No heroic medical measures would be offered, though, which is hard for most families to accept. The hospice providers were trying to make my father feel as comfortable as possible and add a measure of peace to his life, which had been marked by a series of diagnostics for maladies that couldn’t be cured under ordinary means. He’d still be given antibiotics for frequent urinary tract infections, which are common in older people, but he wouldn’t be shipped off to the hospital at the first sign of trouble.

It’s Never Easy

The decision to enter into hospice care is painful. How can a family best approach it?

Try to get everyone on the same page. Evaluate the prospects of a loved one getting better with conventional treatments compared to the suffering that extensive medical care will entail. Does the person have multiple chronic conditions? Is the person gravely ill?
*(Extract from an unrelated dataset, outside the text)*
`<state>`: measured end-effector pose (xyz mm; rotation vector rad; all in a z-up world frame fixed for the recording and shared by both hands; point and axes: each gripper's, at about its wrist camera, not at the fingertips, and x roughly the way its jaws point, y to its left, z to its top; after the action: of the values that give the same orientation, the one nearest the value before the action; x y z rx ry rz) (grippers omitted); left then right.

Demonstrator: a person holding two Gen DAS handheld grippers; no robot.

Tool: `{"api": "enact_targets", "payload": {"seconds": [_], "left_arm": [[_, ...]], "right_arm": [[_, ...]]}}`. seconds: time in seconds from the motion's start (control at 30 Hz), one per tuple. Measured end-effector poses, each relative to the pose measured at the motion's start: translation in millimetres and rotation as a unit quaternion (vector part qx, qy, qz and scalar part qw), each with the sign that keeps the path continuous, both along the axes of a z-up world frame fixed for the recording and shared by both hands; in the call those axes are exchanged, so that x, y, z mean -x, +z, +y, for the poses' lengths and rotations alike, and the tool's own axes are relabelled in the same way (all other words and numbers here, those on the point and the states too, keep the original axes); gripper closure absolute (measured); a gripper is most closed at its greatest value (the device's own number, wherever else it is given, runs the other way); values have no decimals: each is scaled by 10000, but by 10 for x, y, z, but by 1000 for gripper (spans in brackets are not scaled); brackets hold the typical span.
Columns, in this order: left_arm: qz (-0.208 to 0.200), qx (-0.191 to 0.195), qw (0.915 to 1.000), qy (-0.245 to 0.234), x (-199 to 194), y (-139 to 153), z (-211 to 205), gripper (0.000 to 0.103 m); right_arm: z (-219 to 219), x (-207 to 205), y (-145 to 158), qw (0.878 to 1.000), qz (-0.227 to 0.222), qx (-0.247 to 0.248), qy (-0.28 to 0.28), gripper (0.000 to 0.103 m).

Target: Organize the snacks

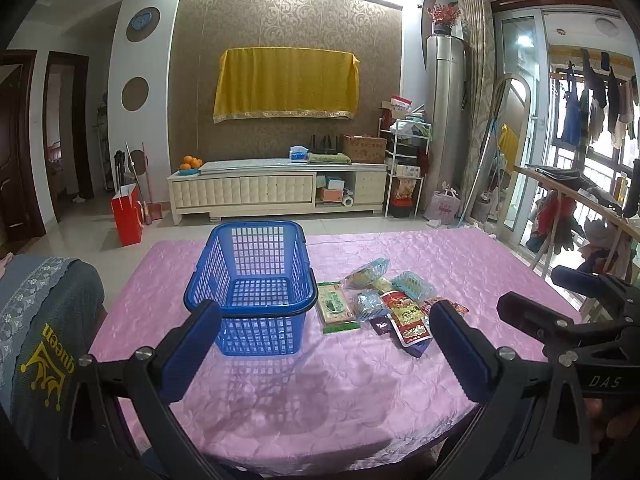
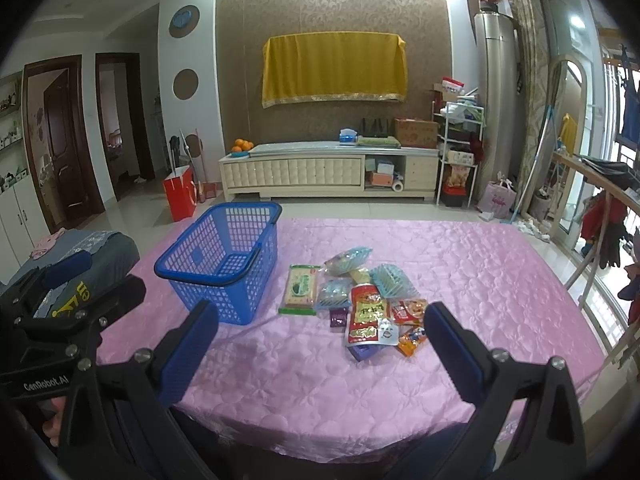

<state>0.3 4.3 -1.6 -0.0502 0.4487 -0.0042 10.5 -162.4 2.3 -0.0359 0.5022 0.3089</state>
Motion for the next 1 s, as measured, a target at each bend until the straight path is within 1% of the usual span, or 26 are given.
{"api": "enact_targets", "payload": {"seconds": [1.0], "left_arm": [[-3,-36,10000,12,26,1,8,0]], "right_arm": [[15,20,-23,10000,82,21,46,0]]}}
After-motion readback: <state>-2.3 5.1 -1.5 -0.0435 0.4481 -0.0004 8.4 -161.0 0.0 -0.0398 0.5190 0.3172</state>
Sit down with a hospice provider, who can be recommended by a doctor, hospital or long-term care facility, and ask how the provider would respond to specific situations. If you’re searching for a hospice provider on your own, you can obtain a referral from Medicare (800-633-4227) or at Medicare.gov/hospicecompare. You’ll want to make your selection carefully; a new Government Accounting Office study of the Medicare hospice program found that “hospices do not always provide needed services to beneficiaries and sometimes provide poor quality care. In some cases, hospices were not able to effectively manage symptoms or medications, leaving beneficiaries in unnecessary pain for many days.”

Ask the provider staffers under what conditions they take a person to the hospital. What drugs will they use to relieve pain and how often? How do they handle overall management of care?

Hospice is less about what we think modern medicine should do and more about finding a small sense of serenity in one’s final moments. It may be little consolation to most families, but it’s a more compassionate approach that can strive to ease suffering.